I’m going to challenge you both on that statement. Here’s why: consider why you’re saying that. Is it because, say, Rich and I didn’t -graphically- immerse ourselves into a game? We were, “there,” as part of the game, felt that engaged sweat from the incoming destroyers, feel the anxiety of diving for avoidance and subsequent entanglement of torpedo paths and Is it because we didn’t fall by this game immersion rule/definition:
People who experience immersion tend to only consider choices that make sense in the context of the imaginary world.
I can tell you very much yes, I did make choices within context, even for older games that had that same pull. If instead you’re pulling -just- the spacial presence of a game out as part of the definition, then no, unless playing VR game, how would we? That thereby makes immersion strictly as spatial presence unreliable as a part of this thread for the most part.
This article on immersion defines it so narrowly as to be really akin to VR. And yet, the word itself has been used to described many things: immersed in a task at work, immersed in a movie, immersed in a book, etc. So no, I’m never, “immersed,” in that definition beyond VR, and I think that’s nitpicking what, “immersion,” is for media, including games.

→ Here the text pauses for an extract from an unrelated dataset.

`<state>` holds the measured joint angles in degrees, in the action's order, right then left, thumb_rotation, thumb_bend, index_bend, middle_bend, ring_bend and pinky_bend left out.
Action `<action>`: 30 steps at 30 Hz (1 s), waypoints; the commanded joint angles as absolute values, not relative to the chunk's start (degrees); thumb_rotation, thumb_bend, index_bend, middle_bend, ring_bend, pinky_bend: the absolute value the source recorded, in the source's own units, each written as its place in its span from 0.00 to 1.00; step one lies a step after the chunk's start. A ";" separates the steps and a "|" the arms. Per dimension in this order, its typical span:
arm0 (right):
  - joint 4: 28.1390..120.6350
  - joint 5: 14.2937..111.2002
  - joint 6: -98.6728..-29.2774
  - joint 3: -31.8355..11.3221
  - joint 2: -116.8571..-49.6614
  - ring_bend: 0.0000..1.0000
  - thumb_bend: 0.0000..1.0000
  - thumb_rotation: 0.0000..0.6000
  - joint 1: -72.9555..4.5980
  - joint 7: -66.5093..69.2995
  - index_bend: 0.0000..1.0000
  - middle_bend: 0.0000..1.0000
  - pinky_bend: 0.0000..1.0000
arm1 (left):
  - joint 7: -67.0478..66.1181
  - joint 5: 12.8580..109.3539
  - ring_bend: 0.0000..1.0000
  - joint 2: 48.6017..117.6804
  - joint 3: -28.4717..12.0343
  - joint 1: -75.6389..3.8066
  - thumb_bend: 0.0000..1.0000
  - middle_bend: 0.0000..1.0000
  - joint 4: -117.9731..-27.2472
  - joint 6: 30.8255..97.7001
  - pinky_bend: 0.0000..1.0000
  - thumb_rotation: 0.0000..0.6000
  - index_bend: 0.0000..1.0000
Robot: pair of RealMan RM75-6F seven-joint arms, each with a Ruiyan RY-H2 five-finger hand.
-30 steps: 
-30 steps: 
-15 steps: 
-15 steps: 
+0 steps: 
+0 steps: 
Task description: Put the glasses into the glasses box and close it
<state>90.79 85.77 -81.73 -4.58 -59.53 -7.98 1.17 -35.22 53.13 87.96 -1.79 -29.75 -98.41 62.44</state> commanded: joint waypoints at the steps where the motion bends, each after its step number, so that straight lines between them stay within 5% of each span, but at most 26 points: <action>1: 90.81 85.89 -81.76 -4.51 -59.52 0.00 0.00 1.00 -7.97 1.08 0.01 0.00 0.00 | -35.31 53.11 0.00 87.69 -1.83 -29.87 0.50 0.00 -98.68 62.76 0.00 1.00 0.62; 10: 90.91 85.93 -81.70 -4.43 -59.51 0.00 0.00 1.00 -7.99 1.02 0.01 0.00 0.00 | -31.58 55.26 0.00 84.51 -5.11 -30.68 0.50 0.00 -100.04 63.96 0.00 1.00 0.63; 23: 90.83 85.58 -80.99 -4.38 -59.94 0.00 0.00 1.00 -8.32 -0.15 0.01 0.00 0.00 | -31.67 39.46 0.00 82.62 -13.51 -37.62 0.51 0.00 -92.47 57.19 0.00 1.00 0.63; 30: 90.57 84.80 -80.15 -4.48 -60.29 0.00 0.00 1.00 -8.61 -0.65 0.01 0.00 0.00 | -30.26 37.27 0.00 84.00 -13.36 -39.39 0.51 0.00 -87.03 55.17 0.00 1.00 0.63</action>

Note, many of us here aren’t game developers so we don’t look at the term as strictly as someone who is. I understand that, it’s part of the greatness of this forum and these threads. So I apologize if I’m stepping on the toes of those who view that as a work term and operational game description. But I can assure you, I have been and continue to play the rare game that immerses ME. When I study and try to implement actual and very real techniques so that I can avoid say, a sub wolfpack up against me, I’m pretty deep into a game. I’m there and I’m experiencing things directly. My actions define my life, figuratively within a very anxious setting. I’m immersed. When I sweat trying to sneak around a leviathan deep in Subnautica, like physically sweat, I’m immersed.